I'm quite happy with the sample application having ripped about 20 discs with it now. However, currently a number of functions are incomplete and there's plenty more to do:

  1. I have not yet implemented any of the configuration options!
  2. A better ripping dialog which showed the audio waveform as it was being encoded would be very nice.
  3. Integration with the CD Track Listing using code would make it easier when you have an Internet connection.
  4. A way to navigate tracks and select individual snippets of audio for ripping would be invaluable for sampling purposes (on non-copyrighted material). For example, you know there's a break on track 3 at 2:48 into the track; it would be great to be able to play and scrub for the start and end of the break then set it up to rip.
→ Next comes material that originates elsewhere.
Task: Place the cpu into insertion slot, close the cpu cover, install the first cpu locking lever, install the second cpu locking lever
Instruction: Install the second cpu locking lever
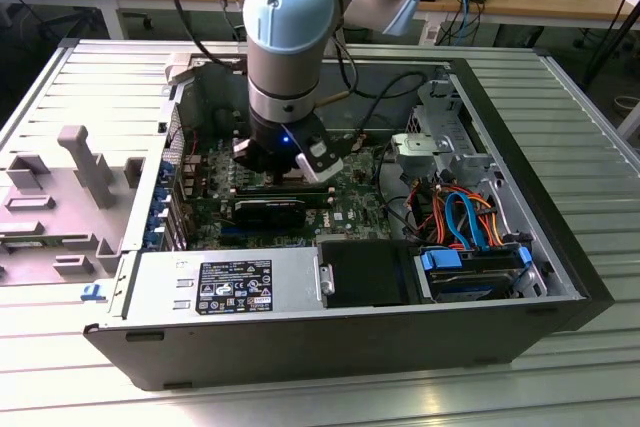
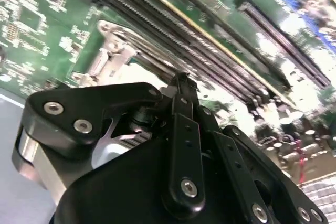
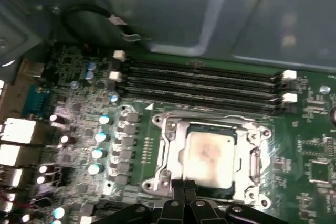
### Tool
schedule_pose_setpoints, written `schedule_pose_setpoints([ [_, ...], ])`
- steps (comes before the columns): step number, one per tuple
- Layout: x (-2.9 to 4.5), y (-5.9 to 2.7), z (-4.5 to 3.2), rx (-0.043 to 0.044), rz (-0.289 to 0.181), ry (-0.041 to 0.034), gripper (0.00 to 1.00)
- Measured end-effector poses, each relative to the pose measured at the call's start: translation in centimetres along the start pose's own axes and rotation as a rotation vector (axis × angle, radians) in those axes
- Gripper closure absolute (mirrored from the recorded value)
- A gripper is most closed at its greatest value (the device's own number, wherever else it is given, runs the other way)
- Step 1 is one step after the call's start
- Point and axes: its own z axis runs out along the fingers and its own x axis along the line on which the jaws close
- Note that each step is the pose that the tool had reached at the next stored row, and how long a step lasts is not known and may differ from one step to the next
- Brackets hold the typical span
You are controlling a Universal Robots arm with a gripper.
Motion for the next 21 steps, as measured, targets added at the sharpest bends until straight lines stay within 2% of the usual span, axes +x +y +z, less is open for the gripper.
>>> schedule_pose_setpoints([
  [2,-0.34,0.81,0.17,-0.0003,0.0,0.0015,0.89],
  [3,-0.54,1.96,0.38,-0.0001,0.0,0.0014,0.89],
  [4,-0.7,2.67,0.51,0.0038,0.001,0.0021,0.89],
  [5,-0.81,3.0,0.59,0.0097,0.001,0.0028,0.89],
  [6,-0.89,3.19,0.62,0.0191,0.001,0.0041,0.89],
  [8,-1.08,3.42,0.67,0.0457,0.003,0.0077,0.89],
  [10,-1.24,3.57,0.69,0.0773,0.004,0.0122,0.89],
  [11,-1.41,3.66,0.71,0.11,0.006,0.017,0.89],
  [12,-1.54,3.72,0.72,0.1359,0.007,0.0208,0.89],
  [13,-1.64,3.77,0.71,0.1528,0.008,0.0235,0.89],
  [15,-2.08,3.97,0.47,0.1941,0.011,0.0304,0.89],
  [16,-2.16,4.06,0.01,0.198,0.011,0.0312,0.89],
  [19,-2.28,4.32,-1.25,0.1986,0.012,0.0322,0.89],
  [20,-2.26,4.58,-2.44,0.1986,0.012,0.0323,0.89],
  [21,-2.25,4.71,-3.02,0.1986,0.012,0.0323,0.89],
])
  5. Something to disable autorun on those foolish "Copy Protected" CDs.
  6. A large warning sign telling you that you are breaking the law in certain countries, such as the UK, if you use the program to rip a CD. It's only fair that you should not be able to make any sort of backup of a CD, after all, they are completely indestructable.


This sample demonstrates a CD Ripper in VB which can has a plugin-based architecture to allow ripping to different formats; for this sample WAV and MP3 formats are provided. Since the output plugins support a standard interface, they can be used in other applications which need to encode audio data to different file formats, for example, audio encoders and real-time recorders.